# maybe one of you ladies can help me stay faithful



## Mark Spelling (Jun 11, 2008)

I have a wife a two kids. we have been together for 10 years. I still love her and even more now that the kids are in the picture. I am however feeling less and less physically and passionatly attracted to her. When we do have sex it is out of pure physical desire to fullfill my sexual needs rather than an attraction or passion. I find myself looking at other women constantly and in many cases thinking of ways I could venture out without getting caught. I just really miss the feeling of coming home and saying WOW look at my wife and that feeling of passionate butterflys I would get before intimacy. I have tried to hint at ways for my wife and I to spice up our sex life. I even have hinted at way she could change her dress or even exercise more to become more fit and I get in trouble more often than I get a positive response. Does anyone have any advice here for me? I do not want to do something that would hurt her or especially my kids. I love them very much but am losing trust in myself. I dont want to live the rest of my life feeling unhappy in my marraige.


----------



## GAsoccerman (Mar 24, 2008)

Hey Mark,

well I am not a women, but I can offer some advice. I have been married 12 years now, 3 kids, my wife is super hot as well.

Anyway, I want my wife in better shape as well, not that she is in bad shape, but she deifinately could use some help, as well as I can, I am no brad pitt. So a couple years ago I started working out to the book "new rules of lifting" My body has gone under a very nice change to where my wife and friends/neighbors drool over it, it feels "good" still not where I want to be, bu the improvement was there, so then I starting pestering my wife to get in better shape, to tone her muscles. My head got bit off, But then I talked her into letting me "coach her" I am building our own home gym and I bought eh book, "new rules of Lifting for women" which we are following for about 6 weeks now...the other day she looked in the mirror and said, "hey my tush looks pretty darn good, and I said Yep it looks great" So she is starting to feel good about herself. Now while this is great, usually I noticed the 3-4 week is the "hump weeks" were if you get passed those weeks, you keep working out your body wants to, plus eating better really is the key. But working her out has been good for her, because it's at home "not embarrasing at the gym" and I take vested interest in her body, plus the skimpy workout clothes help. hehe.
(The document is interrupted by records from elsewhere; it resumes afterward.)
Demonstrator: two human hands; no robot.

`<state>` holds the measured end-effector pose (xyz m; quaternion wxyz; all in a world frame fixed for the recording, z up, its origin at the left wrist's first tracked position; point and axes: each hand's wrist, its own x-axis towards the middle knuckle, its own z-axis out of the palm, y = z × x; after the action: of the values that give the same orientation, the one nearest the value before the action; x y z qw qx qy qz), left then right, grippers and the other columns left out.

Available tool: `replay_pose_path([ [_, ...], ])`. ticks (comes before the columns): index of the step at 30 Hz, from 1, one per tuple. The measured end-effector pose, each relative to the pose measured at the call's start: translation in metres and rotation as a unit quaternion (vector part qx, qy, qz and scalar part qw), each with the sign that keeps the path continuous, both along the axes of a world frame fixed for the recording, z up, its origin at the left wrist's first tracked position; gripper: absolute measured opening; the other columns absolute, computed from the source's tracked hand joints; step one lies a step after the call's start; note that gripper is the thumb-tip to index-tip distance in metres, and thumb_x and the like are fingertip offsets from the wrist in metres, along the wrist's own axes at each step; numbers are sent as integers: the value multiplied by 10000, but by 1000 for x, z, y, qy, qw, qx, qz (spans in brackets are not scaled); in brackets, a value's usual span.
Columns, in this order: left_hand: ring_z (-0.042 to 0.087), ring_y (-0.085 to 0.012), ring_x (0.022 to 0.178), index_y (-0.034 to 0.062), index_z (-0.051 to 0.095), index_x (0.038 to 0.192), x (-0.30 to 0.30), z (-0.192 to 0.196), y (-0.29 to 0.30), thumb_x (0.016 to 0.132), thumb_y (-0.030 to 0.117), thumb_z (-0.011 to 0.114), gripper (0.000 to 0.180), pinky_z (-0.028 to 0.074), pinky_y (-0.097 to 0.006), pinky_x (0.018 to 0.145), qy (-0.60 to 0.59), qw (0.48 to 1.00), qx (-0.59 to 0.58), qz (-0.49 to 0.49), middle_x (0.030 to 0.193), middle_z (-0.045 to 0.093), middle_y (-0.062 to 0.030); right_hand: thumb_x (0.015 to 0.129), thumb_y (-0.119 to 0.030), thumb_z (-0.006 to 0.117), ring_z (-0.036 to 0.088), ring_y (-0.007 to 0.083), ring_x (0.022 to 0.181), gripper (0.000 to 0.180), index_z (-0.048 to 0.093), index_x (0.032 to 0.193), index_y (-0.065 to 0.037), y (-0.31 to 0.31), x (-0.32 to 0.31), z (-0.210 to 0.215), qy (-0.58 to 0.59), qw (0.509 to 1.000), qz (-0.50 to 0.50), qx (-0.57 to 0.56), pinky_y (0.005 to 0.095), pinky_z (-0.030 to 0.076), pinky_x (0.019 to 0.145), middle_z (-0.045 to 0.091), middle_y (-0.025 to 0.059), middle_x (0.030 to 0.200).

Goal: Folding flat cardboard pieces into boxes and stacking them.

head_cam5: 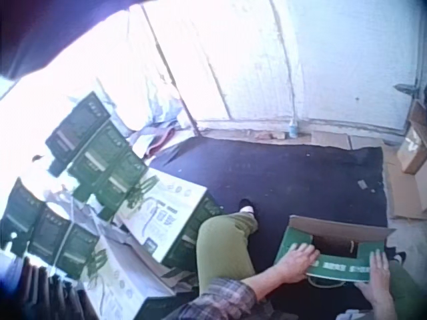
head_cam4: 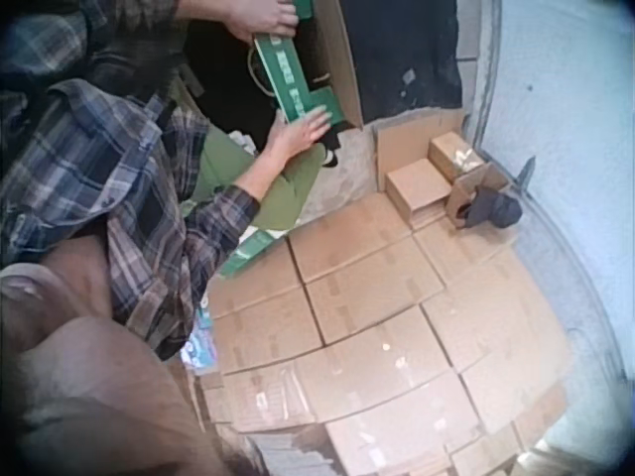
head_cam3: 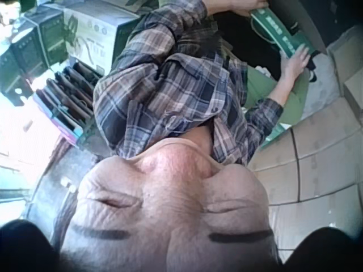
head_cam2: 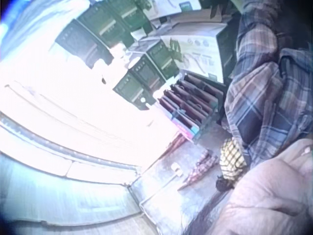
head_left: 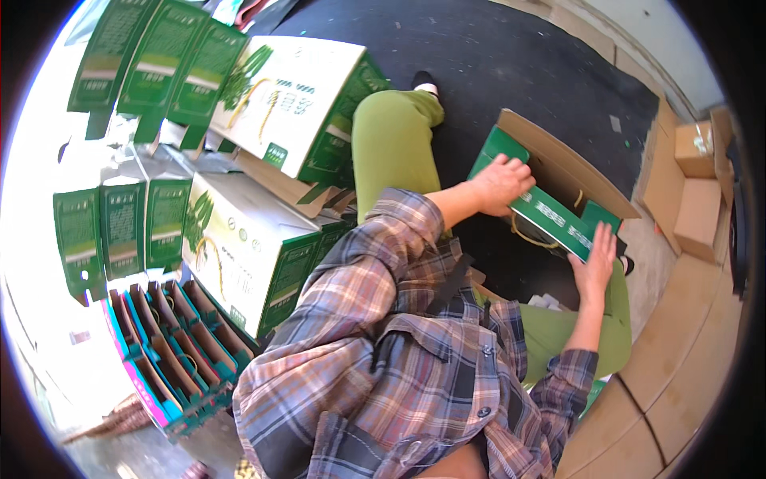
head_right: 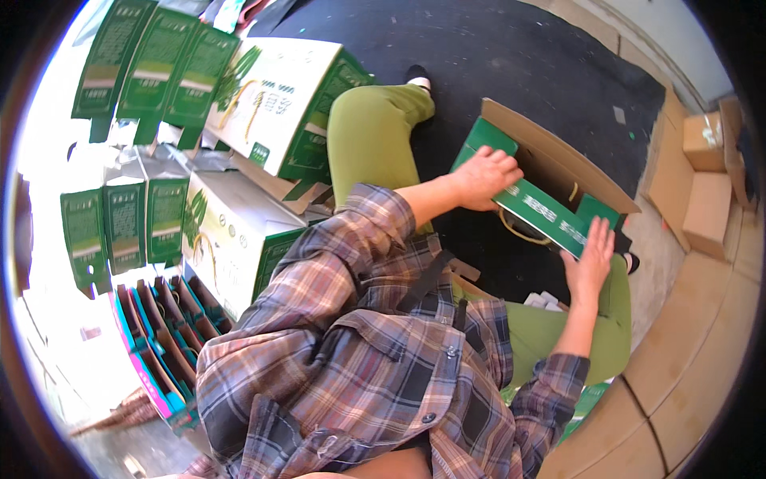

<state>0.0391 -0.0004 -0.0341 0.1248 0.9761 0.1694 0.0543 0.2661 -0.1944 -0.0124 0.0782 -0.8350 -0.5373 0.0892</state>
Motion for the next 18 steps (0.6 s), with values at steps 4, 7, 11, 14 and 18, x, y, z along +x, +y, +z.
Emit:
replay_pose_path([
  [4,468,-268,1050,48,549,1175,4,6,0,609,385,759,692,371,-398,871,-6,998,-51,43,1051,512,-95,788,-170,682,301,344,1340,654,406,1369,-51,-18,40,18,32,995,-20,93,416,248,1092,342,144,1459],
  [7,446,-301,1066,15,534,1191,3,12,5,579,398,786,764,371,-410,890,-111,974,-153,125,1083,496,-134,843,-182,637,327,317,1331,555,443,1344,-45,-40,73,37,59,983,-22,172,417,270,1073,366,137,1445],
  [11,445,-345,1041,-26,523,1184,-14,44,16,561,417,809,817,385,-419,903,-310,895,-223,232,1067,484,-190,896,-192,583,391,265,1293,469,471,1322,-32,-58,99,71,129,960,-136,206,382,313,1044,429,115,1403],
  [14,448,-335,1024,-50,536,1148,-31,115,19,551,410,814,803,388,-409,910,-394,829,-293,268,1024,462,-200,916,-188,560,422,244,1266,433,486,1310,-24,-86,121,77,142,949,-167,227,350,330,1029,469,105,1370],
  [18,580,-239,953,-90,516,1167,-102,213,8,703,357,781,697,455,-337,886,-550,638,-470,264,1081,570,-146,919,-178,558,453,225,1230,423,498,1301,-10,-96,129,83,221,901,-249,278,312,342,1021,497,119,1334],
])
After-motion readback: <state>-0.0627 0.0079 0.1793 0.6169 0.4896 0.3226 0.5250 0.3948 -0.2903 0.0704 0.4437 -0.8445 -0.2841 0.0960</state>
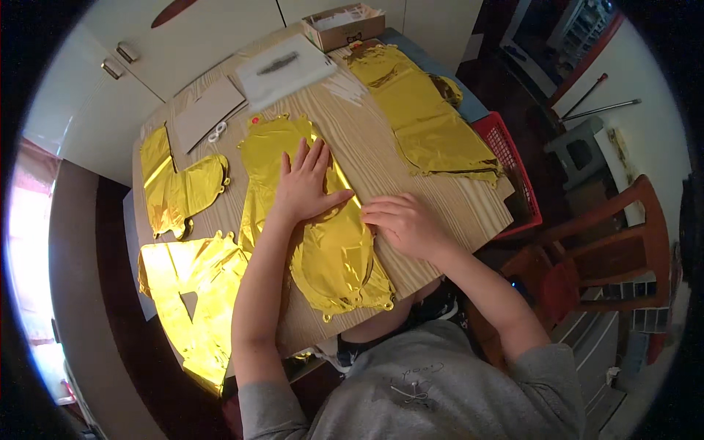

Now onto the "spice up part" we have done a few things, some things will work for you, some will not.

1. Date night, dress up and go out to a dinner, comedy club, dancing, something fun. 

2. Role playing and costumes....you know School girl, Nurse, french maid, go to the website "3 wishes", good stuff there, my wife was reluctant at first...now she loves it.

3. adding to the role playing, we have done Private photo sessions as well as make our own "movies" for our own eyes.

4. Our craziest thing was we went to a swingers club, now we did not "swing" we kept to ourselves, but the erotic environment was a HUGE turn on for both of us and we had fabulous sex there, just being in a place like that was kinky enough for us and made us "wild" again. look into it, but you need to have a serious talk and set guidelines for each other first. My wife was very uncomfortable about going the first time, but I promised her I would do nothing with no one and we would just check it out, which is what happened and she wanted to go back, as long as we stayed with each other and no one else, which works for us.

Bottom line is you have to talk it over with your wife, you need to tell each other your fantasies and turn on's. What would spice it up for you?? Plus me and my wife are very comfortable with each other, She can say, that man is hot I WOULD "DO HIM" IE Brad Pitt, George Clooney, I can say the same thing about Heather Locklear or another actress. But neither one of us would get mad nor think of something.

Like the other day we were at Olive garden and we had a good looking male waiter, he was totally checking out my wife and flirting with her. When we left, I said joking around to my wife I am surprised you di not exchange phone numbers, she laughed and replied, "we did while you were in the bathroom" I said, so our three kids weren't a turn off for him? She said, Nope what man can resist a redhead?" I said, "well that is true"...had a laugh and went home.

Having fun and flirting is good for peoples ego's. Flirt and be playful with your wife, she will respond and do the same.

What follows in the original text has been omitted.